● Activity
In the entries below, find the line with "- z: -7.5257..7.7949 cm" and the line with "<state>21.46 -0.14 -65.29". Return those two lines and all lines between them, exactly.

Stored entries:
□ □ □

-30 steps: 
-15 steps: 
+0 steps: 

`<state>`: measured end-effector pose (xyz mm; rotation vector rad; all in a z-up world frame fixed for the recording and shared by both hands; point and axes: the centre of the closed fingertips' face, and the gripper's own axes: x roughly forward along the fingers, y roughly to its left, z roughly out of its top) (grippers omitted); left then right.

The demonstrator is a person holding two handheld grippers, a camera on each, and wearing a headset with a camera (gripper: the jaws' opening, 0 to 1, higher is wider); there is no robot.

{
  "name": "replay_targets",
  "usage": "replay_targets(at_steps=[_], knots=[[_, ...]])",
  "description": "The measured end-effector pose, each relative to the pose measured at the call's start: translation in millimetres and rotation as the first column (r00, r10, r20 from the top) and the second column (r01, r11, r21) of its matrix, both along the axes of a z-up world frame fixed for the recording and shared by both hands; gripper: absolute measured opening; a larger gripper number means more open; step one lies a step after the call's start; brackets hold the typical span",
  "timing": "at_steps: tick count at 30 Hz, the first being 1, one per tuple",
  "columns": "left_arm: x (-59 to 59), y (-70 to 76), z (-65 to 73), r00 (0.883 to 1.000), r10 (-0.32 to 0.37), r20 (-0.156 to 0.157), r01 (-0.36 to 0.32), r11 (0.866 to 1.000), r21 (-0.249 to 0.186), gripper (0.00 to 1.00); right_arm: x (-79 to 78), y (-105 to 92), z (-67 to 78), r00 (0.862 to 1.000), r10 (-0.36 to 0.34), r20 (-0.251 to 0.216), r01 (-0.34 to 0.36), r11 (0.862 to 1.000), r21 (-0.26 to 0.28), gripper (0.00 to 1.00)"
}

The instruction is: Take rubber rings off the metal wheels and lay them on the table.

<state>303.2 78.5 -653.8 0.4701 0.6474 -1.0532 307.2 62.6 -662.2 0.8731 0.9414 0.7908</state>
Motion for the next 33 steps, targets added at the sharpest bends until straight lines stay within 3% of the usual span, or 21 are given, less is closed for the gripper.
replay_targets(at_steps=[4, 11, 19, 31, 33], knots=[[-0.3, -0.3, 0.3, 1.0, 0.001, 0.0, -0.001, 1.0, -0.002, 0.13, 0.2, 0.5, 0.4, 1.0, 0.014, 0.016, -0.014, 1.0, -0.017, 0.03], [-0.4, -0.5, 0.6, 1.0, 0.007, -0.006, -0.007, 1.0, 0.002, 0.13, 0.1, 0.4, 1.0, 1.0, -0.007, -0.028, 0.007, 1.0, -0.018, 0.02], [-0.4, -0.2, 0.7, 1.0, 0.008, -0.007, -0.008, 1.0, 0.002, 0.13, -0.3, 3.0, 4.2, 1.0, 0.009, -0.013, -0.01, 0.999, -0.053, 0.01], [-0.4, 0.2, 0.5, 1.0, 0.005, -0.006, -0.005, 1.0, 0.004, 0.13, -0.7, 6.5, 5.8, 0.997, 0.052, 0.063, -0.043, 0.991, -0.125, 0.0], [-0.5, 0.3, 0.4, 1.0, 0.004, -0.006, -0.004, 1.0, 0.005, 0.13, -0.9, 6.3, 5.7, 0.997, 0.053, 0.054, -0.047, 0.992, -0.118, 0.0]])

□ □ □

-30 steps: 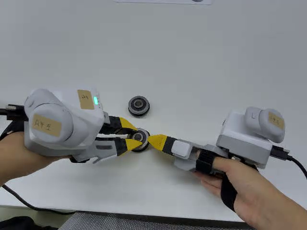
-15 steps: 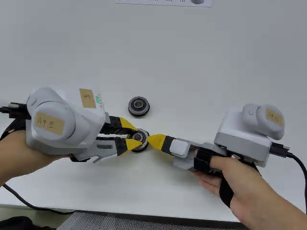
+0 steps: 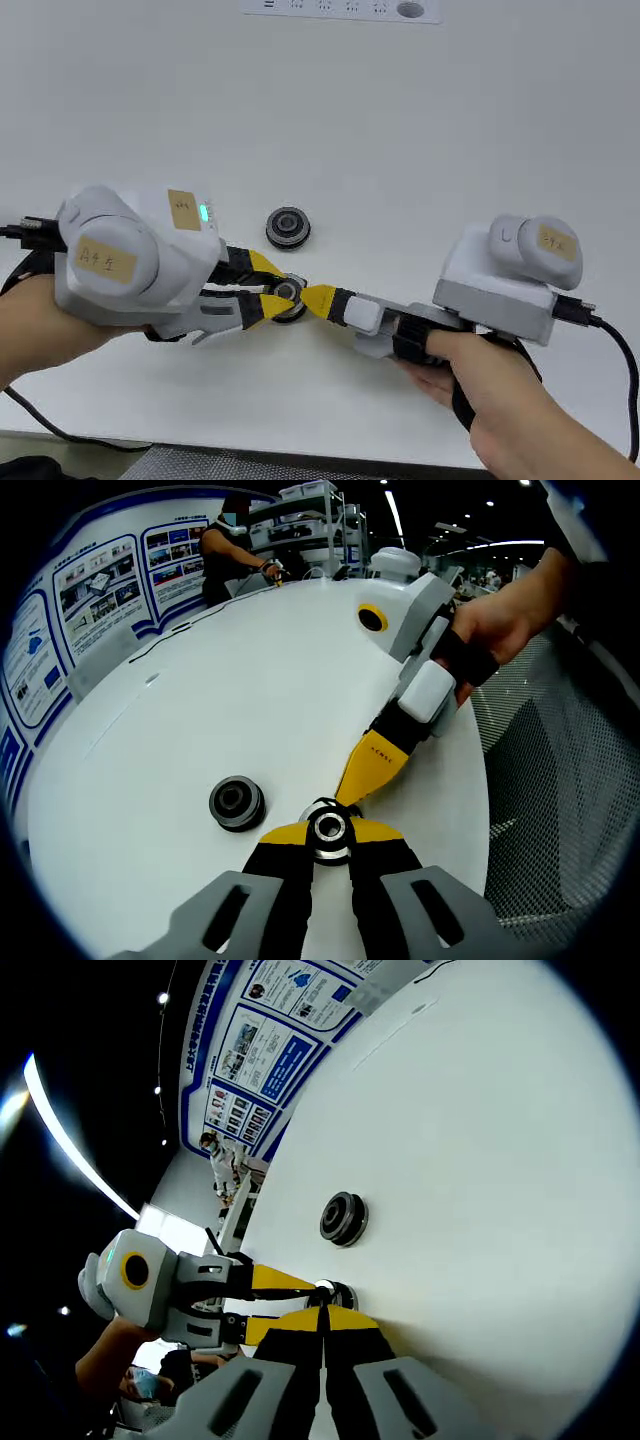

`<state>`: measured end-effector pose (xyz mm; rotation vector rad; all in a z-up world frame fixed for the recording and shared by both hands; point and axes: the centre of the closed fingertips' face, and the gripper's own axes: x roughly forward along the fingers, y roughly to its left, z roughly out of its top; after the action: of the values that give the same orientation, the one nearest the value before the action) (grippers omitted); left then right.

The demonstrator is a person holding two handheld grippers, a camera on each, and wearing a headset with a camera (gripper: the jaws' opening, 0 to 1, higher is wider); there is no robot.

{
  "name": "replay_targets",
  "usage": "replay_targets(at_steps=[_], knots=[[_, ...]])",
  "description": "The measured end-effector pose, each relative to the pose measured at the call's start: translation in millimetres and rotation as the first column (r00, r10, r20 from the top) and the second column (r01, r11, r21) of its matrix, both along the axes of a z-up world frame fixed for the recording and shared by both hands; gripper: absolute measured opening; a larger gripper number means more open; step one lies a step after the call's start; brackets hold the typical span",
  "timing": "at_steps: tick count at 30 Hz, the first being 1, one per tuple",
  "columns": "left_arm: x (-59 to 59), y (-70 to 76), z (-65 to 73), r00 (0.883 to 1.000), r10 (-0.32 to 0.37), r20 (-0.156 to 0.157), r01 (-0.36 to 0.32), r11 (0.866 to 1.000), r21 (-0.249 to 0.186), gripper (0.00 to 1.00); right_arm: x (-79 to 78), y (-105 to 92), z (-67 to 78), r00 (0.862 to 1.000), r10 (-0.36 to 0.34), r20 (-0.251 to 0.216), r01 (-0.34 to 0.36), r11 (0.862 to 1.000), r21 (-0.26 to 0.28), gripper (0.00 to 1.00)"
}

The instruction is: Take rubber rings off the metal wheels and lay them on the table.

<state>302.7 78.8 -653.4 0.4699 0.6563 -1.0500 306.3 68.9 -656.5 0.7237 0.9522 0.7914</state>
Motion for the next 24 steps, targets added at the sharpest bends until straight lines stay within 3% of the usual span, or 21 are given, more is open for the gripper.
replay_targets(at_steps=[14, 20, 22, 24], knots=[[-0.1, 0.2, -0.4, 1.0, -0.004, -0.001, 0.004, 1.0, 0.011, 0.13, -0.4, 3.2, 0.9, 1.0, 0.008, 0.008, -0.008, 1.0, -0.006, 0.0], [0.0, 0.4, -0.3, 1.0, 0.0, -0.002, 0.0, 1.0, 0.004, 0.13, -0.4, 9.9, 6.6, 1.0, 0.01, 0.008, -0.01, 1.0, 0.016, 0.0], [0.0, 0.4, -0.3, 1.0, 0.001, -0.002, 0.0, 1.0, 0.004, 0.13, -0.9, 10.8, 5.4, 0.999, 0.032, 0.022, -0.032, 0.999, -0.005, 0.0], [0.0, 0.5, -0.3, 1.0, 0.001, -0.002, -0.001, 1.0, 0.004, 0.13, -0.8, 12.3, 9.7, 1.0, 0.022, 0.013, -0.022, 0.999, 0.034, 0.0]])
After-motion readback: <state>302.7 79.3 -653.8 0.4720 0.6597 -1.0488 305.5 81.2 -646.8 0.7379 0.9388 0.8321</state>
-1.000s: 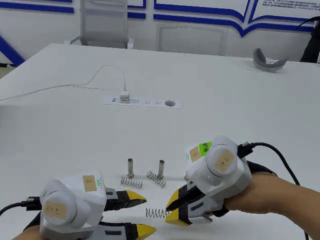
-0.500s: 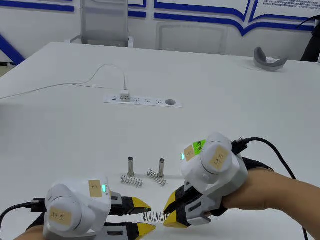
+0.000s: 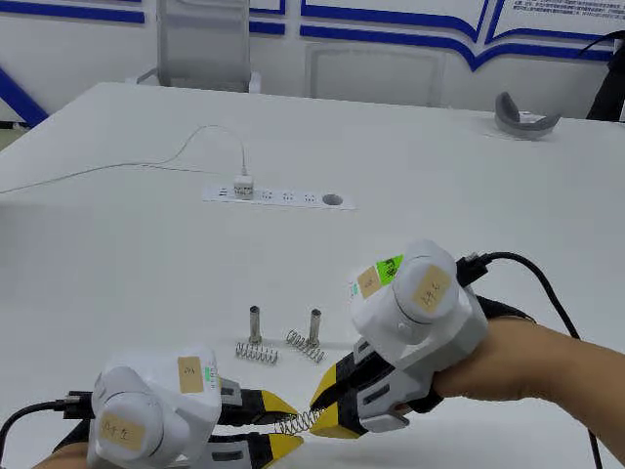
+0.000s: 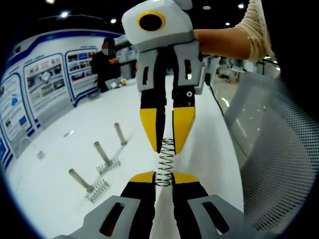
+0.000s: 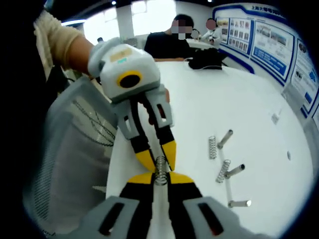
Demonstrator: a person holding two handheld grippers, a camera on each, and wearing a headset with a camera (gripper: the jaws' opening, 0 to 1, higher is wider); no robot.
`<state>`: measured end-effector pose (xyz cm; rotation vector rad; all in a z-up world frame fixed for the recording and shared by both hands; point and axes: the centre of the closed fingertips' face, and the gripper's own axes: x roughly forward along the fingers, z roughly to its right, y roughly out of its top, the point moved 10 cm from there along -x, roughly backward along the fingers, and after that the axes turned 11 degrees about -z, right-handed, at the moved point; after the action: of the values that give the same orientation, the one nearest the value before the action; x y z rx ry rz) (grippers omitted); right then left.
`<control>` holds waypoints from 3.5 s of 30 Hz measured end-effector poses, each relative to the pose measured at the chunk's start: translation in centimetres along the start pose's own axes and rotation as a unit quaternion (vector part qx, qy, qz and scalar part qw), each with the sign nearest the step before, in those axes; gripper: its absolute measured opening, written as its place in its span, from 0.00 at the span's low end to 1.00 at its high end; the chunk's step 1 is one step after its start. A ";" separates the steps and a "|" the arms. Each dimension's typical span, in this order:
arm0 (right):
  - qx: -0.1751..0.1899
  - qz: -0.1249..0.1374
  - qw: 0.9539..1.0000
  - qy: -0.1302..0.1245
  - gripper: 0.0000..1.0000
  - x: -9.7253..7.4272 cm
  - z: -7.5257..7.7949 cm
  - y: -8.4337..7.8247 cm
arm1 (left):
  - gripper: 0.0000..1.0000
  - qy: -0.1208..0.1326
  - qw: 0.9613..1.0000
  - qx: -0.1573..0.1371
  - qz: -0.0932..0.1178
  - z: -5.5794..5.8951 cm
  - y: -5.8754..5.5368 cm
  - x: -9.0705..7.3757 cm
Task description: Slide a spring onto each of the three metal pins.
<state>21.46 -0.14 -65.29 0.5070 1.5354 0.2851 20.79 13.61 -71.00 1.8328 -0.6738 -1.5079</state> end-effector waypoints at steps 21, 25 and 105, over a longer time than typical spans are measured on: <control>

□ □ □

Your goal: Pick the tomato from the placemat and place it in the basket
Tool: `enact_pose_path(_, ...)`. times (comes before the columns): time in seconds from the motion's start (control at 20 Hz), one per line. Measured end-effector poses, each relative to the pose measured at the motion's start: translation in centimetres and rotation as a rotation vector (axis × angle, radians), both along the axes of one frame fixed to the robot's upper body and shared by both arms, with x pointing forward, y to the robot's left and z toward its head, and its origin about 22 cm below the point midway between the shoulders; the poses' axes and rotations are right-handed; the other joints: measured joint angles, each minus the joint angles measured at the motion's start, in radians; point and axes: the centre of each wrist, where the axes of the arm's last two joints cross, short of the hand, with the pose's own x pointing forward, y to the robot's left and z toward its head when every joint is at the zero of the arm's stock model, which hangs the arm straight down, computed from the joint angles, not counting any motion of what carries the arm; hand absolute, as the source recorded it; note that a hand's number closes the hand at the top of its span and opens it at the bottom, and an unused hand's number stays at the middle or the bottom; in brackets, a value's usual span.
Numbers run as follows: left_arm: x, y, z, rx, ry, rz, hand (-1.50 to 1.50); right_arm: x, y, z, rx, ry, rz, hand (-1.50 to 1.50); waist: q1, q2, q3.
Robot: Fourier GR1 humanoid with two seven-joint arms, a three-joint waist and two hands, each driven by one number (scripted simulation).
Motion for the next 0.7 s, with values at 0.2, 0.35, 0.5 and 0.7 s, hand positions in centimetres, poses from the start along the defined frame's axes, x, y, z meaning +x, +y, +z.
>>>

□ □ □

● Result of the task
  - z: -7.5257..7.7949 cm
  - y: -8.4337..7.8247 cm
arm1 (left):
  - gripper: 0.0000..1.0000
  - qy: -0.1208..0.1326
  - qw: 0.9613..1.0000
  - qx: -0.1573..0.1371
  - qz: -0.0932..0.1178
  - z: -5.5794..5.8951 cm
  - y: -5.8754..5.5368 cm
  - x: -9.0705..7.3757 cm
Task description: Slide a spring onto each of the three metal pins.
<state>21.46 -0.14 -65.29 0.5070 1.5354 0.2851 20.79 13.61 -71.00 1.8328 -0.6738 -1.5079</state> end-effector waypoints at steps 21, 25 and 105, over a longer time than typical spans are measured on: <control>

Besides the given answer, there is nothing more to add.